Elle a trouvé refuge en Pologne depuis le 5 août dernier. La sprinteuses biélorusse Krystsina Tsimanouskaya dit être soulagée après la folle semaine qu’elle a vécue alors qu’elle participait aux Jeux Olympiques 2021, à Tokyo.
La jeune femme de 24 ans avait refusé de rentrer dans son pays par crainte pour sa sécurité, après avoir critiqué des décisions de sa fédération et avait embarqué le mercredi dernier pour Varsovie, capitale de la Pologne, pays qui lui a offert un visa humanitaire.

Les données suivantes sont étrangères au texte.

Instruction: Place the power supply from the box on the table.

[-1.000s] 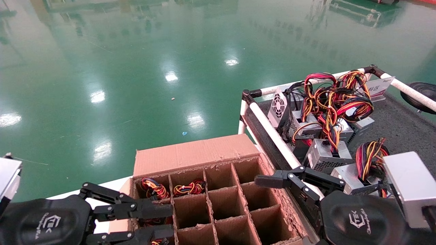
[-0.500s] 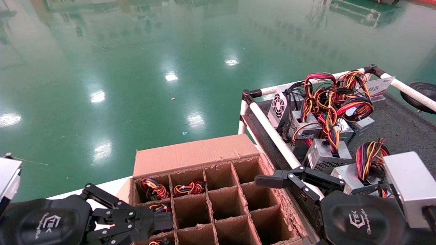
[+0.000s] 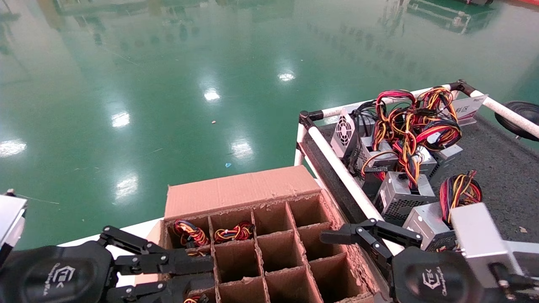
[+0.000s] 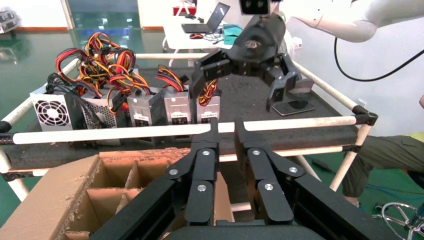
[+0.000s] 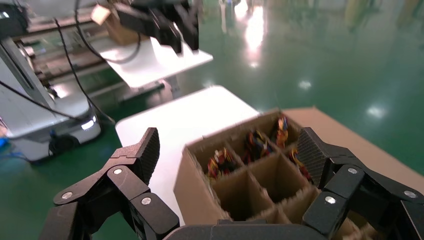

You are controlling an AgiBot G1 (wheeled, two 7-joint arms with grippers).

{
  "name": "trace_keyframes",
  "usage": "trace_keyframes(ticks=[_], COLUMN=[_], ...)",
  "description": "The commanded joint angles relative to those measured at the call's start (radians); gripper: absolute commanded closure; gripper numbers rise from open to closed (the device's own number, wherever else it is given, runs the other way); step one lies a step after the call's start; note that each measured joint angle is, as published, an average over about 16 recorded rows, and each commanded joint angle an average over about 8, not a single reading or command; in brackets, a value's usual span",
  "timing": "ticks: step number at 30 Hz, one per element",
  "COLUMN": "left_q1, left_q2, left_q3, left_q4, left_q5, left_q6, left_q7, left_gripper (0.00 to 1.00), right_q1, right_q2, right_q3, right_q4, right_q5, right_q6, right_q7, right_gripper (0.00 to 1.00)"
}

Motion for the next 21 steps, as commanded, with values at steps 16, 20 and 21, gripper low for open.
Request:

‹‹ Je me sens mieux depuis que je suis en Pologne, je sens que je suis en sécurité, j’ai beaucoup de soutien et mon mari est en route pour me rejoindre ››, a déclaré Krystsina Tsimanouskaya devant de nombreux journalistes et en présence d’un important dispositif de sécurité.
Cette dernière est aussi revenue sur ce qui lui est arrivée à Tokyo.


‹‹ Lorsque j’étais au village Olympique, des membres de ma délégation sont venus me voir en me demandant de dire que j’étais blessée et que je devais rentrer en Biélorussie. Ils m’ont dit que si je ne le faisais pas, je pourrais avoir des problèmes en rentrant. Sur la route pour l’aéroport de Tokyo, ma grand-mère m’a appelé et m’a dit de ne pas rentrer car on parlait mal de moi à la télévision nationale, en disant que j’ai des problèmes de santé mentale et que je pourrais être envoyée dans un hôpital, ou en prison ››, a-t-elle raconté.

Cette affaire, qui a fait réagir même des politiques à travers le monde, a poussé le Comité International Olympique a retiré les accréditations de deux entraîneurs de la délégation biélorusse aux J.O de Tokyo pour leur rôle dans cette affaire.

Krystsina Tsimanouskaya dit ne pas comprendre comment une question sportive soit devenue un problème très politique. Elle a en tout cas offert son aide à tout athlète biélorusse voulant quitter le pays. La jeune femme espère continuer sa carrière sportive et retourner un jour aux Jeux Olympiques.